Below are lines of data; count those that contain "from" and give the total alone.

-------- Data section --------

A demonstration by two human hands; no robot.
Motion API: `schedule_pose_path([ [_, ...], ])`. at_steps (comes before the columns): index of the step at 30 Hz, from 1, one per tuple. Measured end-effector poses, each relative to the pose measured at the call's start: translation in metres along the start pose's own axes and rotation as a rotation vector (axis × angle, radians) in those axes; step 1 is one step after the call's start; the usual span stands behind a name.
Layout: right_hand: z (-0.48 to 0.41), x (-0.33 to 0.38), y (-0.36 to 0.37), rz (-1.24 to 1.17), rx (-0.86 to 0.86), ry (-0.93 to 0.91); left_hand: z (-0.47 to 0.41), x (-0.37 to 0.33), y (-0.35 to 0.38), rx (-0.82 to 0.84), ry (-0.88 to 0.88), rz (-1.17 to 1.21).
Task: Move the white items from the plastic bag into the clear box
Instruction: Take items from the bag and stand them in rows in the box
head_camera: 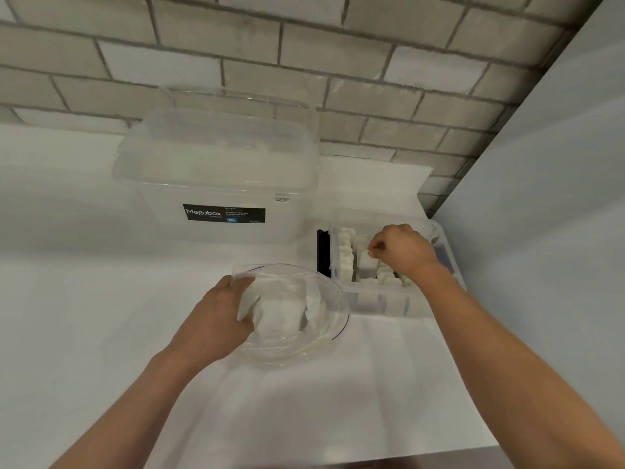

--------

• Solution
3